WHAT THE TASK ASKS:
Set the whole listing down again, word for word, with no pictures.

INFORMATION PROVIDED:
>>>

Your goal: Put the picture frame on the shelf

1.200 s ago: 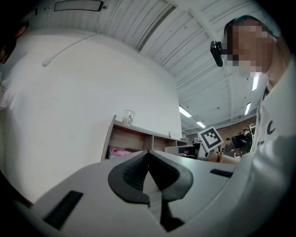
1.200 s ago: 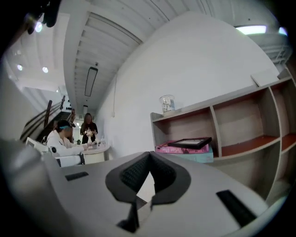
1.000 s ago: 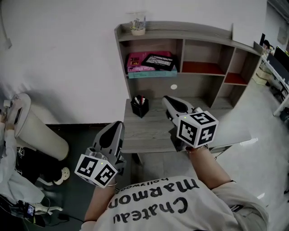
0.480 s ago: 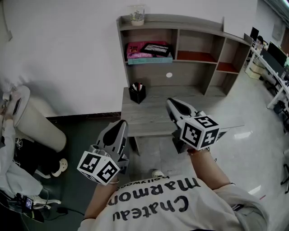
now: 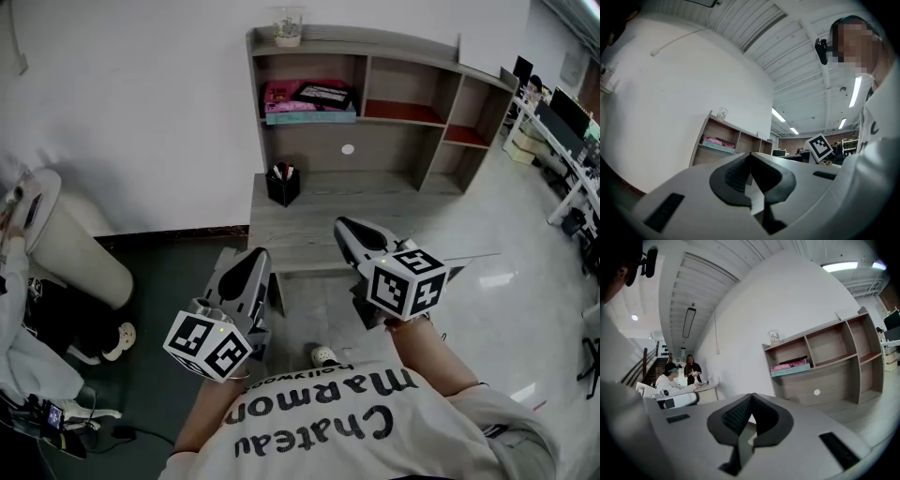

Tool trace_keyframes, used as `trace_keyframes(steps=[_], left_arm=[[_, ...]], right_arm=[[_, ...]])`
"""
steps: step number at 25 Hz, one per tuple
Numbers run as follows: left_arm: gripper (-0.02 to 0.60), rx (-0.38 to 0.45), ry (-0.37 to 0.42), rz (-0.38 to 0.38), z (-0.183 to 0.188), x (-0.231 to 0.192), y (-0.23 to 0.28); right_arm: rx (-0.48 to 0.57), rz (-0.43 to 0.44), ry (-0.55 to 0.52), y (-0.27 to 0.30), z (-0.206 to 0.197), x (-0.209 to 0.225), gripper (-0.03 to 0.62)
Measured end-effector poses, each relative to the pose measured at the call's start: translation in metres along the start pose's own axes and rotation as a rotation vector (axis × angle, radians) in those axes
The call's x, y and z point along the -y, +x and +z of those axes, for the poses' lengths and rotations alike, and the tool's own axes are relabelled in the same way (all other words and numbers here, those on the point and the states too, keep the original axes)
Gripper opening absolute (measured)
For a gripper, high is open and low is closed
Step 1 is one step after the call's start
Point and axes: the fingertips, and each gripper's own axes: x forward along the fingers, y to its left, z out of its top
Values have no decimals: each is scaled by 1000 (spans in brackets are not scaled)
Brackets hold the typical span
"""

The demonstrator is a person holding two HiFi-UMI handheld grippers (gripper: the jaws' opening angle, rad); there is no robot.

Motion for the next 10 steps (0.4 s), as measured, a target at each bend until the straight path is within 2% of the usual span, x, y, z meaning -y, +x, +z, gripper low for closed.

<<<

EXERCISE RESULT:
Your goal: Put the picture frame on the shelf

1.200 s ago: 
1.200 s ago: 
1.000 s ago: 
0.480 s ago: 
now: 

Tool trace_keyframes, used as `trace_keyframes(steps=[_], left_arm=[[_, ...]], right_arm=[[_, ...]])`
"""
steps: step number at 25 Hz, one per tuple
Numbers run as follows: left_arm: gripper (-0.02 to 0.60), rx (-0.38 to 0.45), ry (-0.37 to 0.42), rz (-0.38 to 0.38), z (-0.183 to 0.188), x (-0.231 to 0.192), y (-0.23 to 0.28); right_arm: rx (-0.48 to 0.57), rz (-0.43 to 0.44), ry (-0.55 to 0.52), y (-0.27 to 0.30), z (-0.206 to 0.197), x (-0.209 to 0.225), gripper (-0.03 to 0.62)
Measured end-effector poses, each relative to the pose measured at the call's start: translation in metres along the start pose's own axes and rotation as a rotation vector (axis × angle, radians) in those axes
The call's x, y and z point along the -y, +x and +z of those axes, for the poses' lengths and rotations alike, and the tool's own axes are relabelled in the same way (all other words and numbers here, those on the point and the states too, keep the original axes)
Gripper opening absolute (measured)
For a gripper, high is open and low is closed
Step 1 is one step after the call's start
Point and axes: the fingertips, and each gripper's own axes: x forward along the fingers, y to its left, z out of its top
Values have no decimals: each is scaled by 1000 (spans in brackets are not scaled)
Brackets hold the typical span
"""

The demonstrator is a person holding two HiFi-UMI handheld grippers (gripper: the jaws' opening angle, rad); there is no robot.

Motion for the next 10 steps (0.4 s), as measured, a target at each bend until the straight path is within 2% of the usual span, x, y, z meaning -y, +x, +z, gripper low for closed.

The answer given above is the complete response.